Count the lines of the listing below where "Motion" shows up, and please answer with that number only.

════════════════

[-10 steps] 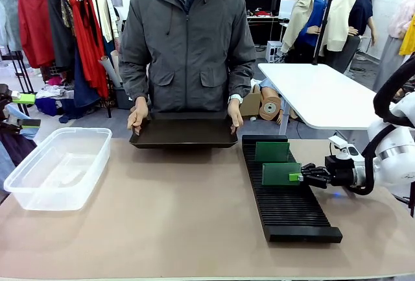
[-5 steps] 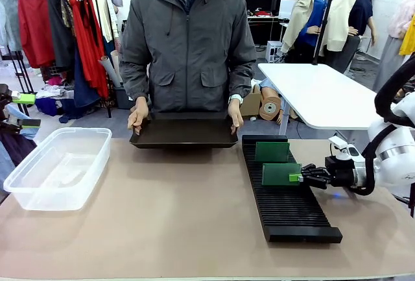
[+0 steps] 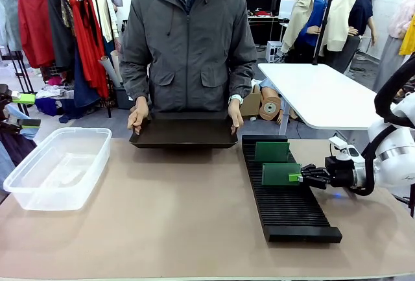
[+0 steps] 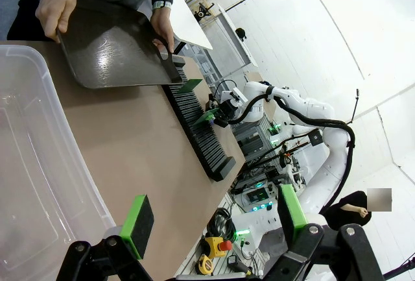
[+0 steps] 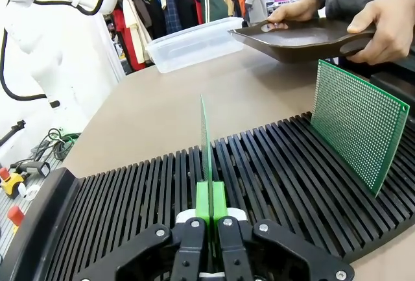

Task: Sort PCBs into racks and boxes based on the side picked up.
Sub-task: If the short side of the Blank PCB is picked up, insert it into the PCB Rack ; if the long side is picked up, place it in the Organizing box.

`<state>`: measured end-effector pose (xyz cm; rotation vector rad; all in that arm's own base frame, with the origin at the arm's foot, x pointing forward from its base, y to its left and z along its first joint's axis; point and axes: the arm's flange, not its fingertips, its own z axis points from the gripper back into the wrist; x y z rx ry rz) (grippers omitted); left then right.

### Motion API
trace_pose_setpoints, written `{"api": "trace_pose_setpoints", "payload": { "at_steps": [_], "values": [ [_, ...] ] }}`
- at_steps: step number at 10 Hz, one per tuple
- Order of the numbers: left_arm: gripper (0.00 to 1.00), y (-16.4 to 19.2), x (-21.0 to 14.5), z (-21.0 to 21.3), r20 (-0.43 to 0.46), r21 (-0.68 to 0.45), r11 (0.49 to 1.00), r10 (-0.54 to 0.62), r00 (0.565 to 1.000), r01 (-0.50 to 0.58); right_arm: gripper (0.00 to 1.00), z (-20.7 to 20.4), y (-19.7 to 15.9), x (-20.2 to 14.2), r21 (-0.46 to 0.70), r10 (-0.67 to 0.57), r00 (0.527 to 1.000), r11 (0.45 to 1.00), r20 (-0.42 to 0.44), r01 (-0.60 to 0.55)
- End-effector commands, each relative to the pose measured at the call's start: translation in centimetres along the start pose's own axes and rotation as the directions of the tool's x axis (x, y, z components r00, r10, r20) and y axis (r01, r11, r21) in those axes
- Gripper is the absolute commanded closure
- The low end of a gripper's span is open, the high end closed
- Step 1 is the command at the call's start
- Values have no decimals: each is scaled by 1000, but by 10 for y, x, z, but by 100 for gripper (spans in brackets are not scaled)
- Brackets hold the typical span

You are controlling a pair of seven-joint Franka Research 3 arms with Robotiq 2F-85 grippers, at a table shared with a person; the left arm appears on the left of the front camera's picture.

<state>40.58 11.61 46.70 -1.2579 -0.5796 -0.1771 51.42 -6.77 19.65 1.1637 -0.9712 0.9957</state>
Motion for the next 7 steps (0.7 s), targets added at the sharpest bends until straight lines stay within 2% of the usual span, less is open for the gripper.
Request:
{"api": "trace_pose_setpoints", "payload": {
  "at_steps": [1, 6, 7],
  "values": [
    [0, -2, -1, 1, -2, -8, 1000, -1, 1000, 1, 100, -9, 1, -17, -67, 2, 999, 998, -36, -4],
    [0, -2, -1, 1, -2, -8, 1000, -1, 1000, 1, 2, 2, 3, -9, -68, 24, 999, 997, 25, -22],
    [0, -2, -1, 1, -2, -8, 1000, -1, 1000, 1, 0, 4, 3, -8, -64, 24, 999, 998, 32, -22]
  ]
}}
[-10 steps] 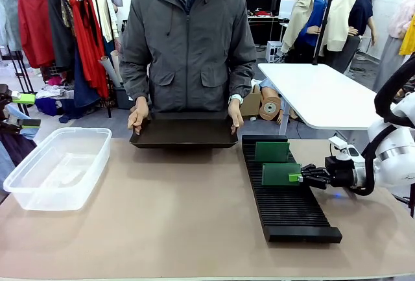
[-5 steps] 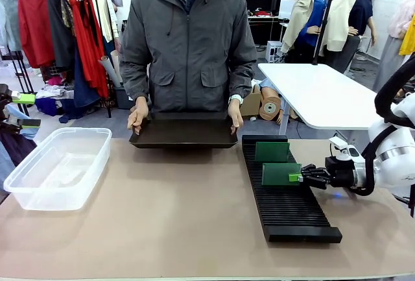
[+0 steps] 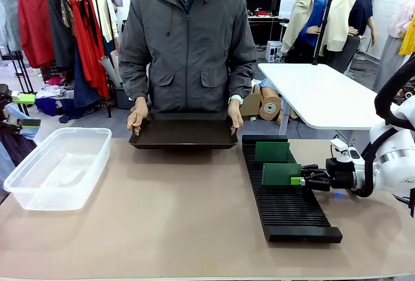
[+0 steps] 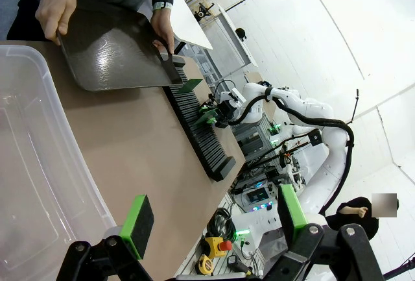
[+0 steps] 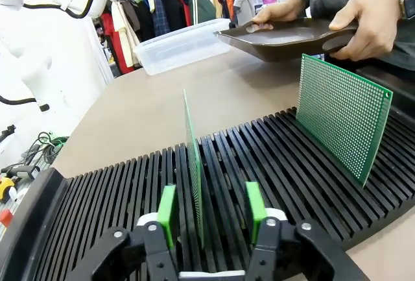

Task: Sort PCBs into racks and boxes based on the side picked up.
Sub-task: If the short side of the Blank PCB is picked up, insert it into the PCB Rack ; if the long side is picked up, place it in the Organizing box.

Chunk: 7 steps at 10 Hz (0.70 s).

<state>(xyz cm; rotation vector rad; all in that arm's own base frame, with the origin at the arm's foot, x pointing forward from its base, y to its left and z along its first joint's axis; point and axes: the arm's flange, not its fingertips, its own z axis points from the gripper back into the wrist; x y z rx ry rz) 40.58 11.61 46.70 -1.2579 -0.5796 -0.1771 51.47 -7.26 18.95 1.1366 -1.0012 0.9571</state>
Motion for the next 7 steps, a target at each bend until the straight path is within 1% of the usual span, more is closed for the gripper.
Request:
{"api": "trace_pose_setpoints", "payload": {
  "at_steps": [1, 3, 6, 7],
  "values": [
    [0, -2, -1, 1, -2, -8, 1000, -1, 1000, 1, 0, 2, 6, 1, -14, 28, 999, 1000, 20, -28],
    [0, -2, -1, 1, -2, -8, 1000, -1, 1000, 1, 0, 3, 5, 3, -4, 19, 1000, 1000, 11, -19],
    [0, -2, -1, 1, -2, -8, 1000, -1, 1000, 1, 0, 4, 7, 6, 0, 27, 999, 1000, 35, -27],
    [0, -2, -1, 1, -2, -8, 1000, -1, 1000, 1, 0, 1, 1, 1, 3, 2, 1000, 1000, 8, -2]
  ]
}}
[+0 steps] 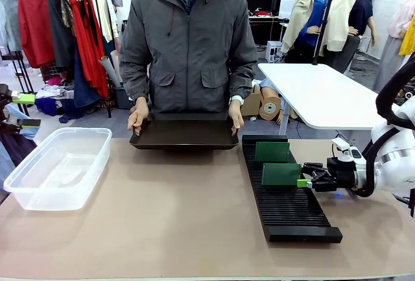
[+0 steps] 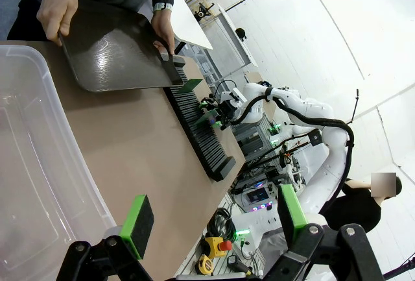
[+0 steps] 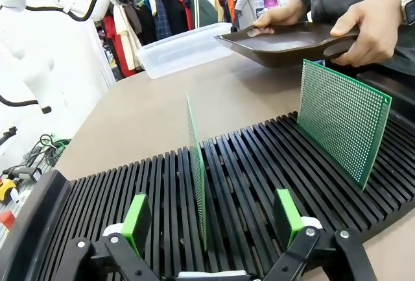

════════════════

◆ **WRITTEN RESPONSE**: 3